→ TASK STATEMENT
Reproduce each line from the records that holds "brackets".

[Records contained in a dataset]
=== Begin Enclosure ===
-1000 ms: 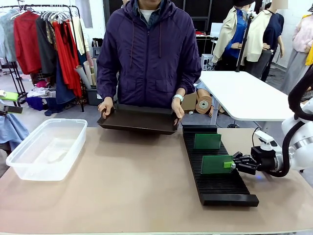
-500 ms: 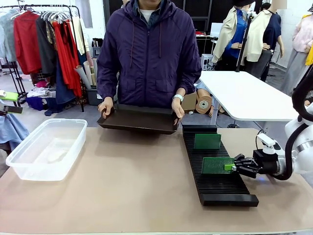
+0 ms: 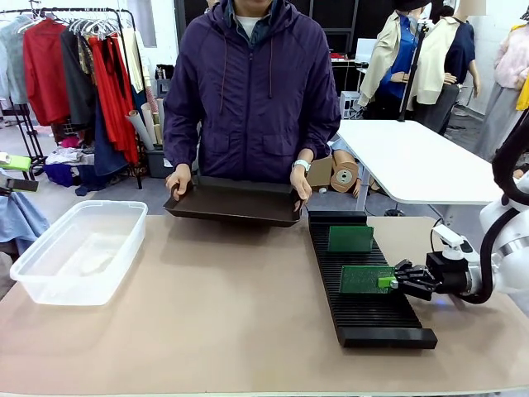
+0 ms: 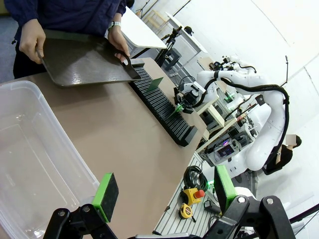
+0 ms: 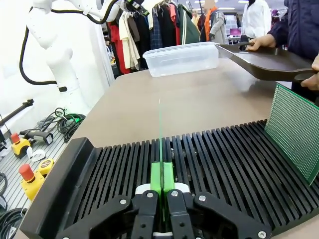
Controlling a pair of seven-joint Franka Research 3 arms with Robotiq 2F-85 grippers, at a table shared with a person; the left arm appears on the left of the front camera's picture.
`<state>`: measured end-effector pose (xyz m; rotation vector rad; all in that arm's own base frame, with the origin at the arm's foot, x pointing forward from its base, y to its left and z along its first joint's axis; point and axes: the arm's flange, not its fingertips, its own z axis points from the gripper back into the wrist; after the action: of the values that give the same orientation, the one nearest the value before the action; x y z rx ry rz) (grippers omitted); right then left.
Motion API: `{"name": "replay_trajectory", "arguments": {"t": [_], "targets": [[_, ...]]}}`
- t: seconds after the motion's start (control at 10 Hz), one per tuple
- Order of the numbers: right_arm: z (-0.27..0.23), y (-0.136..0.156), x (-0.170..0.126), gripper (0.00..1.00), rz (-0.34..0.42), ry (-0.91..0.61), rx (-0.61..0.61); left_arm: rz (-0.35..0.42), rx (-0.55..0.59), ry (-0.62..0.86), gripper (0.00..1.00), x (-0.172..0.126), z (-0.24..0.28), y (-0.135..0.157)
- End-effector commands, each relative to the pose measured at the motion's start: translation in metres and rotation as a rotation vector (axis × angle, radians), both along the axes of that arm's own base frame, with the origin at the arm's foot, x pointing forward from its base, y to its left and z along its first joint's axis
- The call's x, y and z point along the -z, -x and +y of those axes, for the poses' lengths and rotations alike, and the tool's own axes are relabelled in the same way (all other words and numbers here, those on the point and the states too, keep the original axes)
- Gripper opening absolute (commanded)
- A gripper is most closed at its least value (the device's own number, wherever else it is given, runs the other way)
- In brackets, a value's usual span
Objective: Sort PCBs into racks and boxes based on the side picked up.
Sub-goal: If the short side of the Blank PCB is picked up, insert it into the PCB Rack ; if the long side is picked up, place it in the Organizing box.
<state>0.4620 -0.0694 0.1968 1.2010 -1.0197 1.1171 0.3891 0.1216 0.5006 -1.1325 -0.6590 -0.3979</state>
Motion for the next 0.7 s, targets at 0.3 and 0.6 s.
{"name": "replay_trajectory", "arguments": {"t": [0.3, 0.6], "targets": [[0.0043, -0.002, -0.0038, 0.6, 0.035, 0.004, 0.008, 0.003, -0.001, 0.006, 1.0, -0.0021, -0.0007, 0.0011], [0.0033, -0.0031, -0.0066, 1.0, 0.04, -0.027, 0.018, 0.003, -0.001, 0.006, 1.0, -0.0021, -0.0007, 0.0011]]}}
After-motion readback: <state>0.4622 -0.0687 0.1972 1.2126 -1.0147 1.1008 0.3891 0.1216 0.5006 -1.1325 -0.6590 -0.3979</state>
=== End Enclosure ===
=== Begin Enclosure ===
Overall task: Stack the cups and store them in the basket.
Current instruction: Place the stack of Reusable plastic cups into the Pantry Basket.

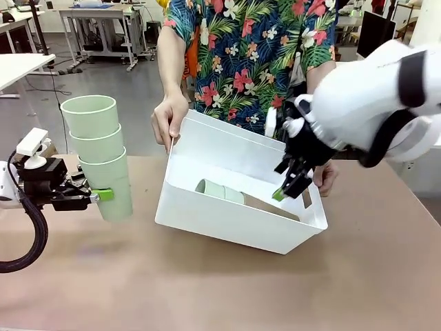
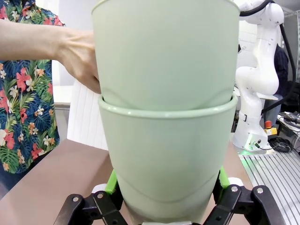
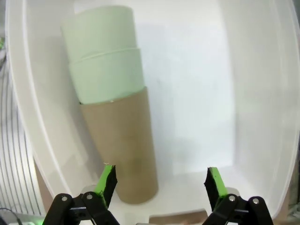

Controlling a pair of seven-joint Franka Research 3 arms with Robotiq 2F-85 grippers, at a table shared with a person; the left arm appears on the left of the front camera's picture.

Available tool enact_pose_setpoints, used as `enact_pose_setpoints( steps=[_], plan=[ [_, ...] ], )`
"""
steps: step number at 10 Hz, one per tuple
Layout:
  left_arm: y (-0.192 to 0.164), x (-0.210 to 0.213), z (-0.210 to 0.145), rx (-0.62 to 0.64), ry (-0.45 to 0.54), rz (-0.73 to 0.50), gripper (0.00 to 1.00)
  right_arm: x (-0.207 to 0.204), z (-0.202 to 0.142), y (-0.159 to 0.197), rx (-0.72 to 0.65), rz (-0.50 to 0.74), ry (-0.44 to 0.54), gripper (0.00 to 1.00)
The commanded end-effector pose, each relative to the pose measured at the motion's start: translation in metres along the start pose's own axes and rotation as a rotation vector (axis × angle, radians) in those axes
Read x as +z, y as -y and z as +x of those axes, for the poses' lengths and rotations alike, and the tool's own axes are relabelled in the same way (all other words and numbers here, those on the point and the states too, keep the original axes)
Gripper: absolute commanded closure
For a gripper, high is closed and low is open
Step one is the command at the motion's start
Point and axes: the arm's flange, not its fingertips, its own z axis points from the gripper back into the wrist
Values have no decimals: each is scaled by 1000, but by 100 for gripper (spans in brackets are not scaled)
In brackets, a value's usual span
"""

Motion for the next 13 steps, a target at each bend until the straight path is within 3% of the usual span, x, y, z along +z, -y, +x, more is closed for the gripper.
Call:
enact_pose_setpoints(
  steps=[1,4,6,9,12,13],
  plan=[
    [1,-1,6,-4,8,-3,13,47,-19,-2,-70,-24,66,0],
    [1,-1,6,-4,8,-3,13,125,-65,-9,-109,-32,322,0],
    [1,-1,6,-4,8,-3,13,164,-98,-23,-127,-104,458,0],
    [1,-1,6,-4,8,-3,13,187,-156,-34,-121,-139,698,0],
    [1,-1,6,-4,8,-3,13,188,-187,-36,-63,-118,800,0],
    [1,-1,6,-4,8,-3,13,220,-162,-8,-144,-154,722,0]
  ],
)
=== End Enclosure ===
→ ANSWER SPACE
- In brackets, a value's usual span
Values have no decimals: each is scaled by 1000, but by 100 for gripper (spans in brackets are not scaled)
In brackets, a value's usual span

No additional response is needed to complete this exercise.